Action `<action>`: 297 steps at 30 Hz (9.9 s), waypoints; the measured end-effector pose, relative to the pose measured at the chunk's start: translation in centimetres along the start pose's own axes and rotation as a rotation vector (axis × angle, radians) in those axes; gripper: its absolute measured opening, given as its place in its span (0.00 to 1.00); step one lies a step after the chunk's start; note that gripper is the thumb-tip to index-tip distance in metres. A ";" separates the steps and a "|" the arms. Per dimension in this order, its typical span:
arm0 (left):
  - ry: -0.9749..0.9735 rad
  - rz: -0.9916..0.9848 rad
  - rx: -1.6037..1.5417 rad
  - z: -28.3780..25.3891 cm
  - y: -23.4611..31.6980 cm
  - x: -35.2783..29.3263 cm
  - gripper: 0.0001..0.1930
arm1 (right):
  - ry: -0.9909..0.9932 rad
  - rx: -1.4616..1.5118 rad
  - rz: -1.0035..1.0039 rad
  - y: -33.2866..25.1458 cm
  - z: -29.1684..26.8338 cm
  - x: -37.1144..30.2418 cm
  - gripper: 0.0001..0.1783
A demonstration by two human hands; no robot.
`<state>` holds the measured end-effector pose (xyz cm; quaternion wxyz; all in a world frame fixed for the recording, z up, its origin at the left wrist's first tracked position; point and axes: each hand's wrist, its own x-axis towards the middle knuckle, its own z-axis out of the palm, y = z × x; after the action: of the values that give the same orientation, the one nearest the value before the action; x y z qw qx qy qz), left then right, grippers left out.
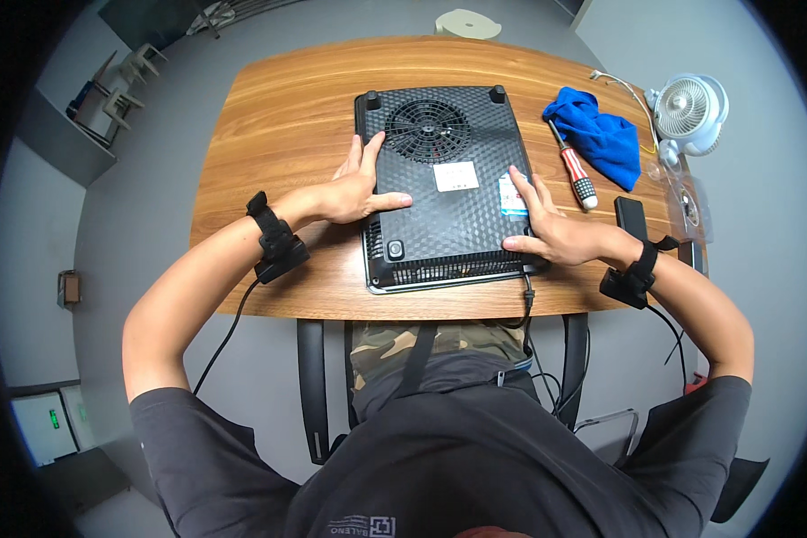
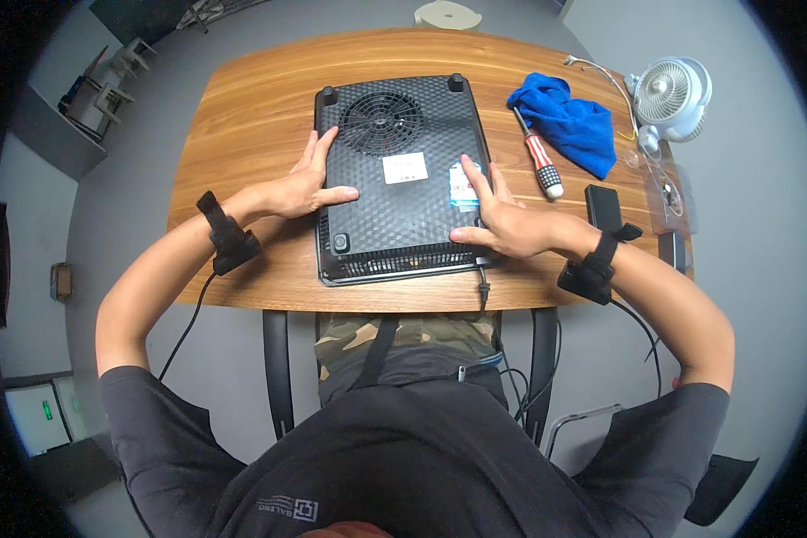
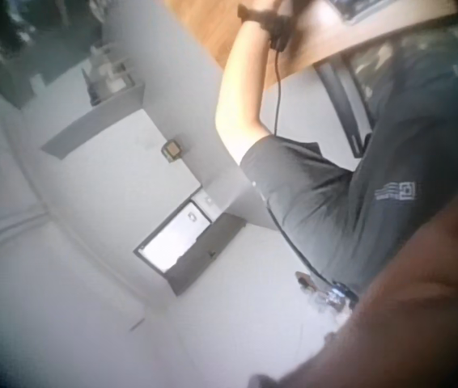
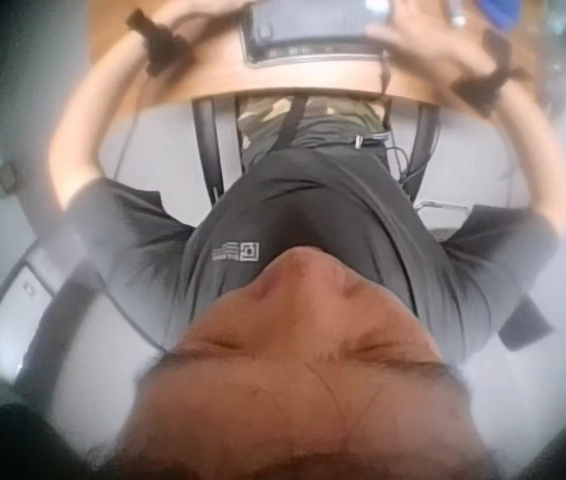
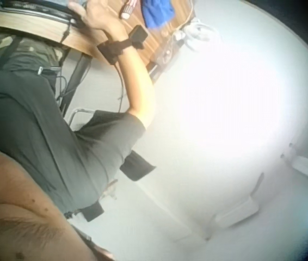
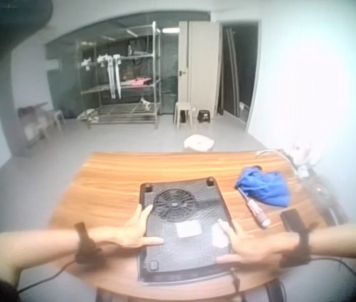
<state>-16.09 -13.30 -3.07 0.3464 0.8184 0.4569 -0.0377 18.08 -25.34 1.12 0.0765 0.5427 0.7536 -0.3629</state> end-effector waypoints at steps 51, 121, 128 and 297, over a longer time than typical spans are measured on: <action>0.352 -0.043 0.357 -3.8 -6.0 -10.8 0.07 | 0.802 -0.378 0.278 11.2 -0.6 -1.2 0.27; 0.490 0.329 -0.220 -1.6 5.5 -5.7 0.09 | 0.588 0.096 -0.418 -2.2 -1.9 0.0 0.20; 0.379 0.432 -0.162 -1.4 4.5 -5.5 0.37 | 0.574 0.207 -0.459 -1.9 -3.0 -0.5 0.20; 0.134 0.336 -0.539 -1.4 3.3 -10.3 0.17 | 0.300 -0.636 -0.521 -21.7 -5.3 1.0 0.12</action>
<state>-19.91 -21.04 3.65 0.5210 0.7620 0.3306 0.1963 0.19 -24.48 14.51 0.0355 0.3308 0.9423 -0.0369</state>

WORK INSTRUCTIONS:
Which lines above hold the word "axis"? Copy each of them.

PROBLEM SOLUTION:
Action `<action>`: 297 steps at 30 Hz (9.9 s), waypoints; the measured end-effector pose, relative to the pose measured at the chunk's start: translation in centimetres along the start pose's own axes and rotation as a rotation vector (axis × angle, radians) in those axes; gripper: its absolute measured opening, given as its place in its span (0.00 to 1.00); step one lies a step after the chunk's start; note that gripper is the thumb-tip to index-tip distance in metres. A ";" separates the steps and a "|" the arms. Per dimension in this order, its typical span:
`<state>` holds the measured end-effector pose (xyz cm; quaternion wxyz; all in a world frame fixed for the recording, z up, its origin at the left wrist's first tracked position; point and axes: each hand's wrist, its own x-axis towards the middle knuckle, its own z-axis out of the palm, y = z × x; after the action: of the values that give the same orientation, the one nearest the value before the action; x y z qw qx qy qz), left then right, grippers left out.

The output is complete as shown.